Aims: To examine the relationship between failure to thrive in preterm and term infants and postnatal depression in their mothers.
Method: In a whole population birth cohort of 12,391 infants (excluding those born after term or with major congenital abnormalities) failure to thrive over the first nine months was identified using a conditional weight gain criterion which identified the slowest-gaining 5%. Depression symptoms were recorded using the Edinburgh Postnatal Depression Scale (EPDS) at 18 and 32 weeks of pregnancy and at 8 weeks and 8 months after delivery.
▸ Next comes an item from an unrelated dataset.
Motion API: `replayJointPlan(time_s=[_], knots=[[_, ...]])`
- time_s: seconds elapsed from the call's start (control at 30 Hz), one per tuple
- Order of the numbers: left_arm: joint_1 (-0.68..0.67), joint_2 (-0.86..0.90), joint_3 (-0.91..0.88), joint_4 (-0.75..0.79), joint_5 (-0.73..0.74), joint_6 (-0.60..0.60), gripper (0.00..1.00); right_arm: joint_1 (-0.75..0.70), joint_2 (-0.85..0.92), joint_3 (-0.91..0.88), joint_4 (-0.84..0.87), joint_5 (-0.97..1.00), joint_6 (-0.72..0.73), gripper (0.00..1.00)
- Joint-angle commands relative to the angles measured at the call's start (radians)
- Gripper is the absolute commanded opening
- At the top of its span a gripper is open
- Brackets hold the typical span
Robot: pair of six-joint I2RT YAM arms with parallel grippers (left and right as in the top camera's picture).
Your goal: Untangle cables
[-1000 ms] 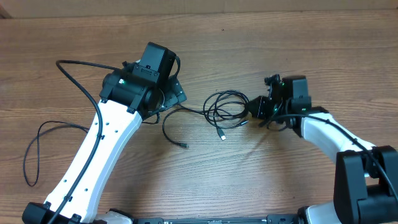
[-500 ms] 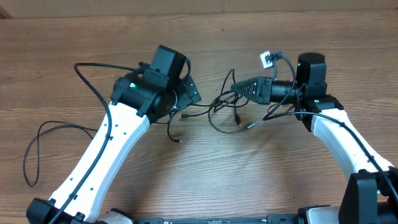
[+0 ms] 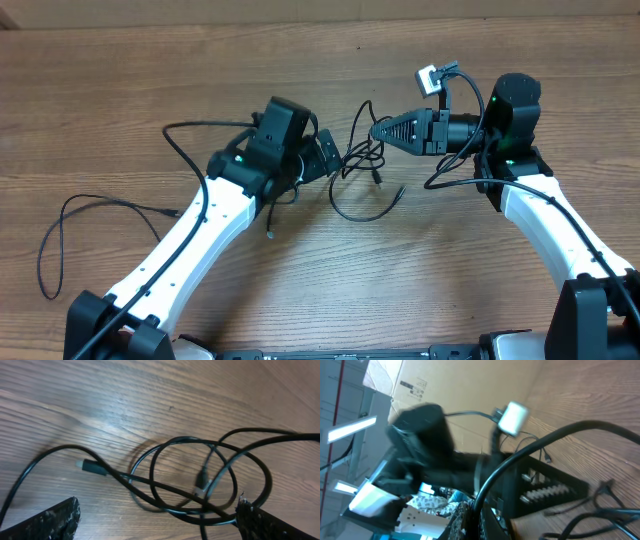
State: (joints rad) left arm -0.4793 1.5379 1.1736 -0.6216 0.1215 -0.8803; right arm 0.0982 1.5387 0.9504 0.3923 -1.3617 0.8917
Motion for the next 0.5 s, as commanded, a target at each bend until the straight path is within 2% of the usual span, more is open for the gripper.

Results: After the birth, high depression scores were significantly more common in the mothers of infants born preterm, and controlling for depression scores in pregnancy did not eliminate this association after the birth. Failure to thrive was identified in 4.5% of the children born at term (531/11718) and in 8.3% of those born preterm (56/673). The difference was highly significant (χ2 = 20.25 with 1 df, p < .0001). Using a conventional cut-off on the EPDS (score >12) to identify mothers as ‘depressed’, the prevalence of failure to thrive in the term infants of mothers depressed at 8 weeks postpartum was 5.0%; in the remainder of the population (controls) it was 4.3%. In mothers depressed at 8 months the prevalence was 4.3% in both groups. The prevalence of failure to thrive in the preterm infants of mothers depressed at 8 weeks was 8.8% (7.0% in controls) and in those depressed at 8 months it was 12.3% (6.7% in controls). None of these differences in prevalence was statistically significant, and significant differences did not emerge from further analyses using more stringent criteria for depression.
Conclusions: Preterm births are specifically associated with high maternal depression scores in the postpartum period, and with a higher prevalence of failure to thrive. High depression scores in the postpartum period are not themselves associated with a higher prevalence of failure to thrive, however, either in infants born at term or in those born preterm.